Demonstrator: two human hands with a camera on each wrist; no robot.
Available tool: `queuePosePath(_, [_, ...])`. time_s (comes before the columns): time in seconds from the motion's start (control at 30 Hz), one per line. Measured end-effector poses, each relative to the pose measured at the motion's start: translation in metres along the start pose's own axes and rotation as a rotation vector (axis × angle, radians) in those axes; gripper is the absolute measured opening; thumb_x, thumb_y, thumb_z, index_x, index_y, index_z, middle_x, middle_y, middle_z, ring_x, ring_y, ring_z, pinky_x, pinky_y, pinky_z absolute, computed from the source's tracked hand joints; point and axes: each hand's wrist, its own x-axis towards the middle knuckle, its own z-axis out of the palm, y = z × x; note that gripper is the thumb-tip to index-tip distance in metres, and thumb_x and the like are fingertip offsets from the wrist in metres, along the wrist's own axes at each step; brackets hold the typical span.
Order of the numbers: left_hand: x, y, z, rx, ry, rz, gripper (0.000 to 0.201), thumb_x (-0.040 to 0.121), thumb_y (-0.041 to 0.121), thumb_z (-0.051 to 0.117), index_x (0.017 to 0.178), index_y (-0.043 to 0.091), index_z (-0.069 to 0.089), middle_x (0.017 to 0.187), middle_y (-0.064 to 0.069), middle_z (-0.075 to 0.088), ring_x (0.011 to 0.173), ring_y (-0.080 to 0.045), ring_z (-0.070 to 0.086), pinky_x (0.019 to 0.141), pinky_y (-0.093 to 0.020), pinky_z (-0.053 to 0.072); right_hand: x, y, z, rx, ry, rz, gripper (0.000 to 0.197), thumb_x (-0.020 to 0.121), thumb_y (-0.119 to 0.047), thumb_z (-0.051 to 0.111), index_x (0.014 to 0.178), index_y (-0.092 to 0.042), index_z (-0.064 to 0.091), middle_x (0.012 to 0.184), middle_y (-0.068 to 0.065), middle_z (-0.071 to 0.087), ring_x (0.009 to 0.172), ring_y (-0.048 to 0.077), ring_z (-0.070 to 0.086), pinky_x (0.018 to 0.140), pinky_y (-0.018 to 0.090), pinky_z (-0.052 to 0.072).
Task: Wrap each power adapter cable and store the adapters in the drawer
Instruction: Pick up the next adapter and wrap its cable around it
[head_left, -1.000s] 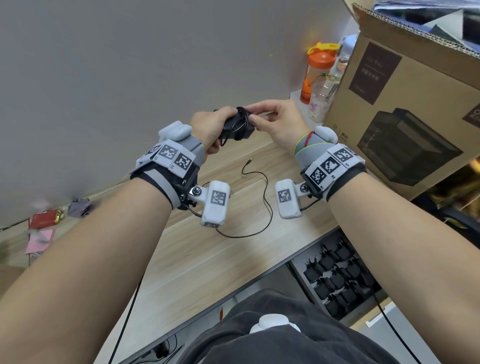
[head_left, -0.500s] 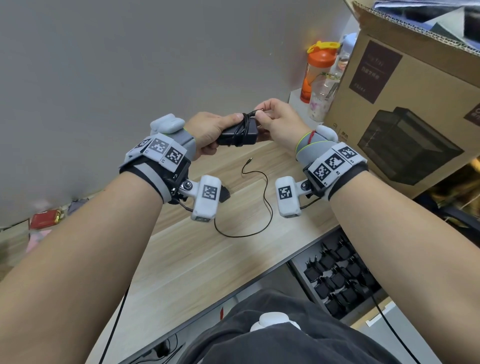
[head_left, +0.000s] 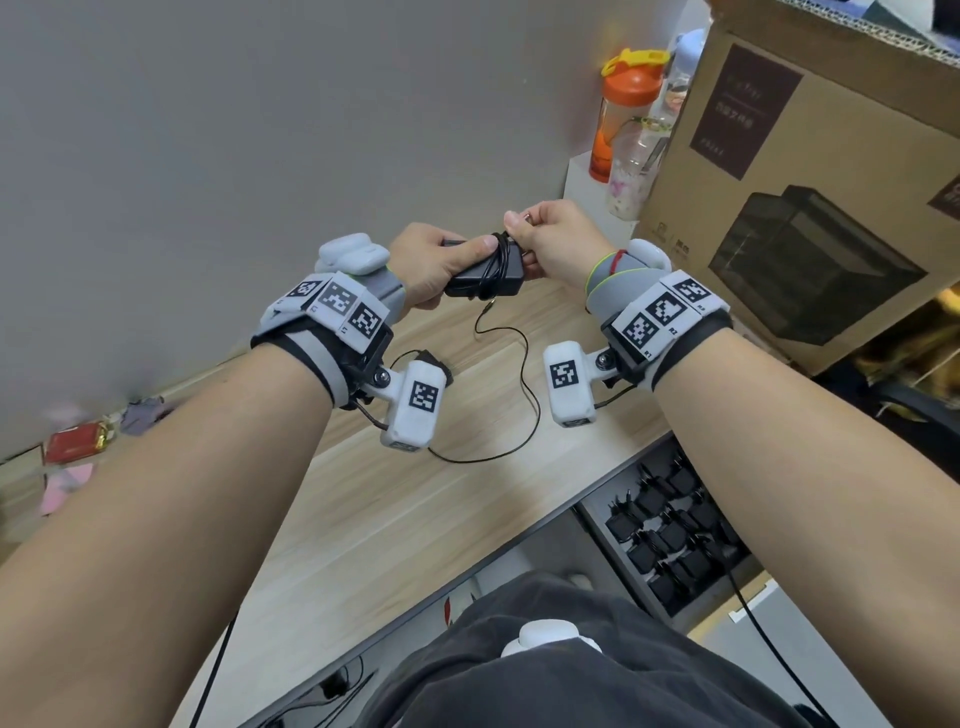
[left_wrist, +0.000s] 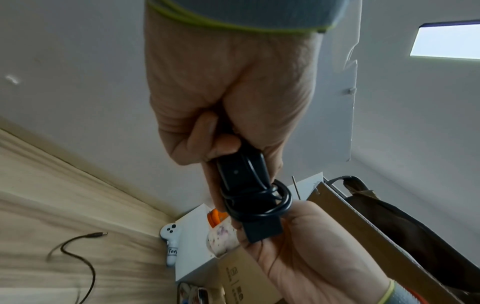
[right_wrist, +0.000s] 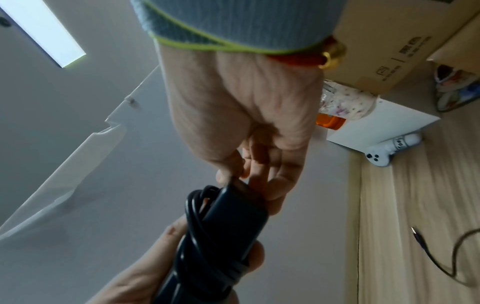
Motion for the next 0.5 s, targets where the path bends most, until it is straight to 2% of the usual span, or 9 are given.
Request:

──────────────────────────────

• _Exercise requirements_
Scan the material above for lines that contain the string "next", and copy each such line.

• _Solution for this exercise_
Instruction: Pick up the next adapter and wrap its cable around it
Motion for the next 0.5 s, targets where the path bends most, until it is straight to 2% of the usual span, or 9 are given.

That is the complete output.